Problem statement
If a line in the records below contains the word "Coordinates", return that line.

[[ Material provided open ]]

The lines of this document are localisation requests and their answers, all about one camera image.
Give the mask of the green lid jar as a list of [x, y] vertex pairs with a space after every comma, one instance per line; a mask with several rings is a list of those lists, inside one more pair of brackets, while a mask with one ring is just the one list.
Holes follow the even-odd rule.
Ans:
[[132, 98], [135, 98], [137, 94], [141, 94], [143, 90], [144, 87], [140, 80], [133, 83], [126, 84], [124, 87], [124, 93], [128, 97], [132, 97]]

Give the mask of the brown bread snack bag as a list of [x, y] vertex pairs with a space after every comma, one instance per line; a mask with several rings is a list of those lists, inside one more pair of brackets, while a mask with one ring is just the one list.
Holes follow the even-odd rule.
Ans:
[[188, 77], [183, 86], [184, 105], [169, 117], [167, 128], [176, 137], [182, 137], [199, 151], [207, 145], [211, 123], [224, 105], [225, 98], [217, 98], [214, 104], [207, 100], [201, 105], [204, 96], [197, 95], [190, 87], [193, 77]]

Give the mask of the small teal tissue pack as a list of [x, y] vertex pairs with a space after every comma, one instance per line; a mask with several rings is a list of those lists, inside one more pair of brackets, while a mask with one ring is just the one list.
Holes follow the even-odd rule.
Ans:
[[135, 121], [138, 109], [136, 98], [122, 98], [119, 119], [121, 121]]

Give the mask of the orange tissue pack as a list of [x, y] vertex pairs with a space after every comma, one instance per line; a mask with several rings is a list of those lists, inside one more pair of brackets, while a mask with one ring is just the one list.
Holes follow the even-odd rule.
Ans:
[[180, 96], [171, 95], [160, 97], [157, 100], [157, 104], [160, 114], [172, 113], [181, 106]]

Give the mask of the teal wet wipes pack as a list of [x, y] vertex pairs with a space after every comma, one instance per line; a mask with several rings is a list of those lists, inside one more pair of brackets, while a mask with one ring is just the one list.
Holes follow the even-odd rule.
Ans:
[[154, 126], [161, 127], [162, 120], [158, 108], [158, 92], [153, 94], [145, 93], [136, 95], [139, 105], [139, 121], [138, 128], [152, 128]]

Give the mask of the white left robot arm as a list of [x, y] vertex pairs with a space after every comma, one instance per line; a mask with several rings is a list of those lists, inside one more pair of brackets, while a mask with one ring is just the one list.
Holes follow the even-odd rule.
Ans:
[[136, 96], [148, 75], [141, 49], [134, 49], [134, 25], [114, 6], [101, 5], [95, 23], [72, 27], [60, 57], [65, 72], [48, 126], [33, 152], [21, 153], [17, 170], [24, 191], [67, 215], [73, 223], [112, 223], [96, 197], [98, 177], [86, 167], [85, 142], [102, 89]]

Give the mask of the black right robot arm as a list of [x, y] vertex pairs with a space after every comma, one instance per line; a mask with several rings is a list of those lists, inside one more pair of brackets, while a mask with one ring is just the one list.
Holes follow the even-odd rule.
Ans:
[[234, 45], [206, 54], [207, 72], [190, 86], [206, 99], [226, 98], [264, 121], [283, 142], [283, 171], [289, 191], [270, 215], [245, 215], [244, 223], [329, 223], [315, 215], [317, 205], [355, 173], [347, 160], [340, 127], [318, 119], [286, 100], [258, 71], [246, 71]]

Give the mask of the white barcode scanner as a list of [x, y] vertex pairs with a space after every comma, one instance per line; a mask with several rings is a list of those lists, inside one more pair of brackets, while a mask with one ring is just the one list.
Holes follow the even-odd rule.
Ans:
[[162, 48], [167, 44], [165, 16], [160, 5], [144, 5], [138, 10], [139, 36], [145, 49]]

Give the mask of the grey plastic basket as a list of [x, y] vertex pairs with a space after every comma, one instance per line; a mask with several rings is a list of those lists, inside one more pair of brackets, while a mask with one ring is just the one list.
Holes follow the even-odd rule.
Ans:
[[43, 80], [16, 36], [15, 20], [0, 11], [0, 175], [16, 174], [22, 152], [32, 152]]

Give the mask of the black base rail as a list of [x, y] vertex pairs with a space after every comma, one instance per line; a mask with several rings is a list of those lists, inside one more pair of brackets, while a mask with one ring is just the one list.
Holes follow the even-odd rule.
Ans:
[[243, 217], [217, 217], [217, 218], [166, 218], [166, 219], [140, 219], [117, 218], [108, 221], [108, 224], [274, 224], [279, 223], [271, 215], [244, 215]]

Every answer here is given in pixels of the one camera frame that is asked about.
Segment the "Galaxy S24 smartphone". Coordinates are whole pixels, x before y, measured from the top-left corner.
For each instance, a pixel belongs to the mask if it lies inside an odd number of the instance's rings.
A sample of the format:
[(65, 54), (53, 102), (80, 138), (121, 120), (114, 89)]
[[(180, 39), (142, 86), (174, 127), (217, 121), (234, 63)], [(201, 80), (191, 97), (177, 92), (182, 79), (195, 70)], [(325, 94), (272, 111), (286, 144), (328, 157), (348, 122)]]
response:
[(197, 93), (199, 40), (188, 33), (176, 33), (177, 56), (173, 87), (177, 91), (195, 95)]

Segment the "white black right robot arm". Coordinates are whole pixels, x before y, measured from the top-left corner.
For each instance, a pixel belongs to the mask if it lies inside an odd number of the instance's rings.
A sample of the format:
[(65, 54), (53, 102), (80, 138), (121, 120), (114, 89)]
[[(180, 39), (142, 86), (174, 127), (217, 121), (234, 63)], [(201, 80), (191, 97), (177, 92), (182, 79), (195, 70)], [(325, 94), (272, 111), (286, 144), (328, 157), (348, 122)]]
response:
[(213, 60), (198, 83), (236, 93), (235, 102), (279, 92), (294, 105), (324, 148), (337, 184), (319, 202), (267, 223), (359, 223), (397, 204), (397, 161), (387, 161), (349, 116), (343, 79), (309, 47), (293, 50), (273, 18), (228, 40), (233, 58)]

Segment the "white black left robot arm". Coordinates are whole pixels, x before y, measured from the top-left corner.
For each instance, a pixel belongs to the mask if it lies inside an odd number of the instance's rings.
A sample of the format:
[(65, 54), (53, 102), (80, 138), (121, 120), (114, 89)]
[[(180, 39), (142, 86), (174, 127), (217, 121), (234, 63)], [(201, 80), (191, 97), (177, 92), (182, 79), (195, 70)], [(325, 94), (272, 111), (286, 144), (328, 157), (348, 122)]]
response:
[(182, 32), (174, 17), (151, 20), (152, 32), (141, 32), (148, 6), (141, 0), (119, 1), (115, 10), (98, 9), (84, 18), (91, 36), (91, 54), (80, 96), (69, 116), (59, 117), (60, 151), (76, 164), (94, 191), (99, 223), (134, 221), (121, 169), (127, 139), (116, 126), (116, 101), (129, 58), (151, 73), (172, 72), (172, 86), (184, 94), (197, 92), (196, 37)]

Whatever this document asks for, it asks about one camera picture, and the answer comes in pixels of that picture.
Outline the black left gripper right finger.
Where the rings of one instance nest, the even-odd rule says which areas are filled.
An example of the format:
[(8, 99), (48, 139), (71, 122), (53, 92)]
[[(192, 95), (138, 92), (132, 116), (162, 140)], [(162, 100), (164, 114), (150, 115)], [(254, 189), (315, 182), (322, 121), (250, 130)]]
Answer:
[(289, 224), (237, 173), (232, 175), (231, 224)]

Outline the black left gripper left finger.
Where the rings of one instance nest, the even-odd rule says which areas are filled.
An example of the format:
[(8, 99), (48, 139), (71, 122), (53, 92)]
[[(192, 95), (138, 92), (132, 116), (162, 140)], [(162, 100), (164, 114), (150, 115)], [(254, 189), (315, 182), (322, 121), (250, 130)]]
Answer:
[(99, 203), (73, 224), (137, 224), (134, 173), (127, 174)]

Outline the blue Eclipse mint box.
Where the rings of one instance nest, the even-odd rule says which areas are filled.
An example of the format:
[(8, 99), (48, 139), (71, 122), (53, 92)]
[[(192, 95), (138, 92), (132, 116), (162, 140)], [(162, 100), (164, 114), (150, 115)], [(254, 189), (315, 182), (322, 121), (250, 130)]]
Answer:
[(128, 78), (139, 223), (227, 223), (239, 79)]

[[ Material provided closed ]]

Task result
Segment the "Galaxy S24 smartphone". Coordinates are whole pixels, x before y, measured from the top-left corner.
Segment the "white black right robot arm". Coordinates are whole pixels, x before y, measured from the top-left corner.
Segment the "white black left robot arm". Coordinates are whole pixels, x before y, measured from the top-left corner.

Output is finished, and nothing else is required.